* Required work *
Please go line by line through the material and copy each one containing the word "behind".

* Extracted records *
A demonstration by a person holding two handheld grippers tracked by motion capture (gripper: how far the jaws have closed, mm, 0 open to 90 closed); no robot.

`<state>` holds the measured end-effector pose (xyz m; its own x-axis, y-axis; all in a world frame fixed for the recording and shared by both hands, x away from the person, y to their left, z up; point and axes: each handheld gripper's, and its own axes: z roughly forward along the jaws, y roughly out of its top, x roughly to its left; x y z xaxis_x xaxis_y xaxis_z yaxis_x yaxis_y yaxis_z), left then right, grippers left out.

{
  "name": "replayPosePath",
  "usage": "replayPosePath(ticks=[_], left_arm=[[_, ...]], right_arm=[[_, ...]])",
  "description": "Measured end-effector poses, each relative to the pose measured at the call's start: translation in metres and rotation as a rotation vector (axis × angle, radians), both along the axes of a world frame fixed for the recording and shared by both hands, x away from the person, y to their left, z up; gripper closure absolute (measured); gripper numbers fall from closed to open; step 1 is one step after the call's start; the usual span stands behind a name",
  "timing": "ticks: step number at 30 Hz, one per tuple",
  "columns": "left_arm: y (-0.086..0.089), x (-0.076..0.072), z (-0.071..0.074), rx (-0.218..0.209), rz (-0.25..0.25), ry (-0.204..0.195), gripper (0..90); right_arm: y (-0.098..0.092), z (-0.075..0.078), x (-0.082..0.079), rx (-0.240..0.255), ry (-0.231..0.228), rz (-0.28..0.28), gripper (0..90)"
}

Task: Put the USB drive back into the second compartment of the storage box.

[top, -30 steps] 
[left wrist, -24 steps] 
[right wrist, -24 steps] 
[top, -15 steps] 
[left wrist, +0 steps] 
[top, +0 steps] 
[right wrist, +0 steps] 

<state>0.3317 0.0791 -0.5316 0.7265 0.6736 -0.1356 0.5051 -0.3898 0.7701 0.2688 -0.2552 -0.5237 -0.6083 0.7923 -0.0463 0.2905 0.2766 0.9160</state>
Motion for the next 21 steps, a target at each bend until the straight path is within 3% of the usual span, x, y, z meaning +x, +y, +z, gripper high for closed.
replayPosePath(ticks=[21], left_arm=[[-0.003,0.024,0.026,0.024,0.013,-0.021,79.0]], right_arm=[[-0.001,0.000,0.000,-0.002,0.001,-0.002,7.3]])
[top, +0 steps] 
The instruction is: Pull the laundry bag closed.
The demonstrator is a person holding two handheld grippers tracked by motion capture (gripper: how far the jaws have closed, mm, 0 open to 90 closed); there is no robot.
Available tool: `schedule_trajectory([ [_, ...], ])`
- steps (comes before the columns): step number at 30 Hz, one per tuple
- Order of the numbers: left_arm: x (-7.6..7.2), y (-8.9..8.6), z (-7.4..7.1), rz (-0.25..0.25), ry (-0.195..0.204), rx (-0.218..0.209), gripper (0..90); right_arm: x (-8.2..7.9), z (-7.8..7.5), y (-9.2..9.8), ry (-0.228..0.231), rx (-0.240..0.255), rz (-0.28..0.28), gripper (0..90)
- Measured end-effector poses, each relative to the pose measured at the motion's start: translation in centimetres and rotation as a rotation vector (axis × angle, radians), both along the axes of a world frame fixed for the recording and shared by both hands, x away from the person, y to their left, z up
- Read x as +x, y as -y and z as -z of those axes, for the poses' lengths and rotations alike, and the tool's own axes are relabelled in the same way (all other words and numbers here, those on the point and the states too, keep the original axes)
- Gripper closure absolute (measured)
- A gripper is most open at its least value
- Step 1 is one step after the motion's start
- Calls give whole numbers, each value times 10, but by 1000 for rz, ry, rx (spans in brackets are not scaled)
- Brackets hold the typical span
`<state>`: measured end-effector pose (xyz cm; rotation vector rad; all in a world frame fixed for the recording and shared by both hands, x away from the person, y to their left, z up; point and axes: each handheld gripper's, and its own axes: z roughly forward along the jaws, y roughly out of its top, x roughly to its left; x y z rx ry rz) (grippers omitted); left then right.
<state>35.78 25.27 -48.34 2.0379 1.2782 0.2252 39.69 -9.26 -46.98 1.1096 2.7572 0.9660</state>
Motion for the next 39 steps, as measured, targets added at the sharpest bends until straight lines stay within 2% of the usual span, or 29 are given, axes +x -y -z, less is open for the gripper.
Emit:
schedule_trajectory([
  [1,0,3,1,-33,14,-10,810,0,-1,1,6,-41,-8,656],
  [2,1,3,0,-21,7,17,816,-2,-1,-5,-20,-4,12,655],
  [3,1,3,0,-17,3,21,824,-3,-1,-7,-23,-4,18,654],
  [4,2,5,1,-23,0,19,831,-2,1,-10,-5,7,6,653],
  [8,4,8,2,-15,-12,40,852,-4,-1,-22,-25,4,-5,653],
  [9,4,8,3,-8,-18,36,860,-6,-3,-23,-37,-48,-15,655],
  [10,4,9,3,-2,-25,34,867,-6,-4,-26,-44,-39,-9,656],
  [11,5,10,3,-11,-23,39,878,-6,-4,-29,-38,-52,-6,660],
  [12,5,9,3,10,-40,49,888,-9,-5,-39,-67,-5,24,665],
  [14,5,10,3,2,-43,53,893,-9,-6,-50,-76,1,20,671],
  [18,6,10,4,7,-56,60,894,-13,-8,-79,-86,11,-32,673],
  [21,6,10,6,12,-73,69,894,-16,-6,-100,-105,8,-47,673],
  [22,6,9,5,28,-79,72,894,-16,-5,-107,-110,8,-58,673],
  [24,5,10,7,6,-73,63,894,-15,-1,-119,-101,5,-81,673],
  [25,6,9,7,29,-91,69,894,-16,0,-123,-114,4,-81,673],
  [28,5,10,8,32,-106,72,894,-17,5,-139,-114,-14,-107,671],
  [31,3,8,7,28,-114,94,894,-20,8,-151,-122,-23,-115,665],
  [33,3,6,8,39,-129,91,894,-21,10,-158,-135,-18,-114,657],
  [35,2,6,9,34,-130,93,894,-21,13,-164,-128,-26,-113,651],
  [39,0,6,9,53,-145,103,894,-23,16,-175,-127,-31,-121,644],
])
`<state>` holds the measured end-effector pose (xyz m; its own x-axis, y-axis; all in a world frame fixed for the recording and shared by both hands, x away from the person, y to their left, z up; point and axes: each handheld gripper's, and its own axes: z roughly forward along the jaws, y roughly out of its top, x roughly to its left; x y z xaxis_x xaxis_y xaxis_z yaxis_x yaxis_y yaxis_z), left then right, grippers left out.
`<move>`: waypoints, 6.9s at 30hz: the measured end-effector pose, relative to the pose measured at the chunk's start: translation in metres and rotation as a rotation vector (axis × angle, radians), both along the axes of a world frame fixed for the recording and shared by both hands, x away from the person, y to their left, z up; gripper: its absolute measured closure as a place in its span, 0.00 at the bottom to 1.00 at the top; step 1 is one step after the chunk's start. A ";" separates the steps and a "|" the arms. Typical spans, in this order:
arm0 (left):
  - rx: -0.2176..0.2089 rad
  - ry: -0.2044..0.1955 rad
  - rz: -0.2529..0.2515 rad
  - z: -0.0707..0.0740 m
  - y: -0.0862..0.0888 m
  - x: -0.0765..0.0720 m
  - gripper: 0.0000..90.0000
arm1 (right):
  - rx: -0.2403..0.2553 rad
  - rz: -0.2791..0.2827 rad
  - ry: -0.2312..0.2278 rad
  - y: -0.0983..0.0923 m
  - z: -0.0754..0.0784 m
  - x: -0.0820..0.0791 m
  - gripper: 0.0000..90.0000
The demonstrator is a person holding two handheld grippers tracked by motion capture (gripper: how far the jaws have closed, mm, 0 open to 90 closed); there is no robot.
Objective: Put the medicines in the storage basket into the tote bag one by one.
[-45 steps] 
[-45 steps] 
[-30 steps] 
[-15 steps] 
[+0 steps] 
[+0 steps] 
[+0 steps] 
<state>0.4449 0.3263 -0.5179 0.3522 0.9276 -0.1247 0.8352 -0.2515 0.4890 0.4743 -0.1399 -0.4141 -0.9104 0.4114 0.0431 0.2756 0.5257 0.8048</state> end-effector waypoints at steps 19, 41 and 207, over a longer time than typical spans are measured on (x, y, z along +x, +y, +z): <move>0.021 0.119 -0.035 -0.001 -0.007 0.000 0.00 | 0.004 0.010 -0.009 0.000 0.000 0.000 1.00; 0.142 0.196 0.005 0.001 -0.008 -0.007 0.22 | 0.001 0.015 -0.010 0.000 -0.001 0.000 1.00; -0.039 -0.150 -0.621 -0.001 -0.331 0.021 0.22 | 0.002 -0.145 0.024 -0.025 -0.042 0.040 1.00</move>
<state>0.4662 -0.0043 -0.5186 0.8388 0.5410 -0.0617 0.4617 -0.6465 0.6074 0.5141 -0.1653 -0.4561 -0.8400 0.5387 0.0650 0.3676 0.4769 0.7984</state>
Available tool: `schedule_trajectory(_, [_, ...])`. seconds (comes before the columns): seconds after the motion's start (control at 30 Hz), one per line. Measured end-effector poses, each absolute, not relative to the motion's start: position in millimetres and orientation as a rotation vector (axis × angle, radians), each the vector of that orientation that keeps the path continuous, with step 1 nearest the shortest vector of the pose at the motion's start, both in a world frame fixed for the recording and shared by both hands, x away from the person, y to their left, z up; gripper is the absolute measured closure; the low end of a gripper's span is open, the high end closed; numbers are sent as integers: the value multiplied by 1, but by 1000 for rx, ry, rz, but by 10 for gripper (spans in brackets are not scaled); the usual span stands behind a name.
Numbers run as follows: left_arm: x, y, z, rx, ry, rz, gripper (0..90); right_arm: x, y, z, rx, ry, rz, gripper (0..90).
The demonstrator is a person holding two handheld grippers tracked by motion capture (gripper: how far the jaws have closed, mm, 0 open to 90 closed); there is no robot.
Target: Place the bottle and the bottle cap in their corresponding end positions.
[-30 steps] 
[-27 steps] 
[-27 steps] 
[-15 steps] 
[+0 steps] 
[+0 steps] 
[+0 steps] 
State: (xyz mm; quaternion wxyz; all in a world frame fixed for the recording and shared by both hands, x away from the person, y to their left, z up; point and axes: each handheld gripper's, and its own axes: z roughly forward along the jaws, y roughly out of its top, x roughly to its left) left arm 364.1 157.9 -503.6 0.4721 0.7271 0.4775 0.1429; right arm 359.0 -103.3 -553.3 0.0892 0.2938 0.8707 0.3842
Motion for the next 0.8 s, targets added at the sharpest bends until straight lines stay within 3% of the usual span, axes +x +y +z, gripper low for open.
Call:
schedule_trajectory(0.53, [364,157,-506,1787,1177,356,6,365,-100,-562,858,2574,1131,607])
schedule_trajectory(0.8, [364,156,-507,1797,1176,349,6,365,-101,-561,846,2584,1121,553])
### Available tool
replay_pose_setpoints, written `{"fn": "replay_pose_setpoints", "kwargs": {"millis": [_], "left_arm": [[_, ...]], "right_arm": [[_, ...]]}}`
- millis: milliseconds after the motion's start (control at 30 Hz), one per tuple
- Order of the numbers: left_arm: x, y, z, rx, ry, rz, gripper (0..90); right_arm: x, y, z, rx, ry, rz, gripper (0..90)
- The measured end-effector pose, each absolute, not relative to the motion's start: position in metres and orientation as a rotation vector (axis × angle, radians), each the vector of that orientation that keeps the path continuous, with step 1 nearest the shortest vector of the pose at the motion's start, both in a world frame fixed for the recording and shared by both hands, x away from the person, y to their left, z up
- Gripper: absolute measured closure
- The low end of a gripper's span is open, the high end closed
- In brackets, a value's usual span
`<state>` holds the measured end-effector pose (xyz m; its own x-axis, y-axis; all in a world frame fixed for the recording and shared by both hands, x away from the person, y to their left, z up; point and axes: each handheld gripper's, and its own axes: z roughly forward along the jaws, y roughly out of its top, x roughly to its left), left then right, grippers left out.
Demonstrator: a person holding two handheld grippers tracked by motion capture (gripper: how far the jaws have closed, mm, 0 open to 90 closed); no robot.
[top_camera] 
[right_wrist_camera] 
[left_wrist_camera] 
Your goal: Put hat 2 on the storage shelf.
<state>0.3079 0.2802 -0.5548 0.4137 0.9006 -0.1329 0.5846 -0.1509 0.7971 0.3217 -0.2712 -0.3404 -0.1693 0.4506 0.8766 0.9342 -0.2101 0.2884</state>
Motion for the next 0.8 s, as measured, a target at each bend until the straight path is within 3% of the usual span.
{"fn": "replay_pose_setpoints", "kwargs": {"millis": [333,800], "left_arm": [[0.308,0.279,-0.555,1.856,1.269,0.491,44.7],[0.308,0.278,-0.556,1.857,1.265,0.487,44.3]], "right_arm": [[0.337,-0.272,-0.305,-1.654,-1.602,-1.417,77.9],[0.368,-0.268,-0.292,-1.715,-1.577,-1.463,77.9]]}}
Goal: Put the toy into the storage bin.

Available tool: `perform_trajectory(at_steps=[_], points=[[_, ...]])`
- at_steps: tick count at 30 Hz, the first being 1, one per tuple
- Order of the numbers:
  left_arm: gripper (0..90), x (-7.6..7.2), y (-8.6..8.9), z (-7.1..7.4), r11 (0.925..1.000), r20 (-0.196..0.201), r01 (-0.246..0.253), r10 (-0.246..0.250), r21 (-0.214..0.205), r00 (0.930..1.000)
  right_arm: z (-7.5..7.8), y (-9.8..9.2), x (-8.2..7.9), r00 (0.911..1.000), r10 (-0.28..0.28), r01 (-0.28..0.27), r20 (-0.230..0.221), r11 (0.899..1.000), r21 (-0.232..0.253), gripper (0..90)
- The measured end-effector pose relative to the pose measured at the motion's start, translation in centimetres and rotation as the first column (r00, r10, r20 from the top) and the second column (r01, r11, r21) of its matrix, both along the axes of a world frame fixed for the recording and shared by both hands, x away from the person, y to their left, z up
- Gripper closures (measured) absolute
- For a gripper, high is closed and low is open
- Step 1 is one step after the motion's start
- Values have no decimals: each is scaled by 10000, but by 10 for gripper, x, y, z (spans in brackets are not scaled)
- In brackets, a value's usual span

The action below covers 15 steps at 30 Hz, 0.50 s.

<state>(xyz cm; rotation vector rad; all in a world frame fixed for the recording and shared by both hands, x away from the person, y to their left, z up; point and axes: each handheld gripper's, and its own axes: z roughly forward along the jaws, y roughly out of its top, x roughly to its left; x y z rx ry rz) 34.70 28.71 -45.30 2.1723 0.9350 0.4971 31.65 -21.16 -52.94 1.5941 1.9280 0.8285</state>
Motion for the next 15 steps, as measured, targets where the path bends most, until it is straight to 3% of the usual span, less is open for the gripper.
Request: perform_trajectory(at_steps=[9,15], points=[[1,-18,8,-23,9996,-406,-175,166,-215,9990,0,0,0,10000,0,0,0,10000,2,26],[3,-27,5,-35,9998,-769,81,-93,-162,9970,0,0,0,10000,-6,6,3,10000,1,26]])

* Response *
  "description": "Measured end-effector poses, each relative to the pose measured at the call's start: translation in metres and rotation as a rotation vector (axis × angle, radians), both along the axes of a world frame fixed for the recording and shared by both hands, x away from the person, y to their left, z up; gripper closure absolute (measured); gripper numbers fall from closed to open; step 1 is one step after the call's start; the usual span stands behind a name",
Available tool: `schedule_trajectory(_, [_, ...])`. seconds (comes before the columns): seconds after the motion's start (control at 30 Hz), one per line. Measured end-effector poses, each absolute, not relative to the motion's start: position in millimetres and orientation as a rotation vector (axis × angle, radians), each the vector of that orientation that keeps the path continuous, with step 1 nearest the shortest vector of the pose at the motion's start, both in a world frame fixed for the recording and shared by both hands, x away from the person, y to their left, z up; gripper is the absolute measured closure; the low end of a gripper's span is open, the high end closed; numbers are sent as integers: the value multiplied by 1, but by 1000 for rx, ry, rz, but by 10 for gripper (spans in brackets are not scaled); the usual span stands behind a name.

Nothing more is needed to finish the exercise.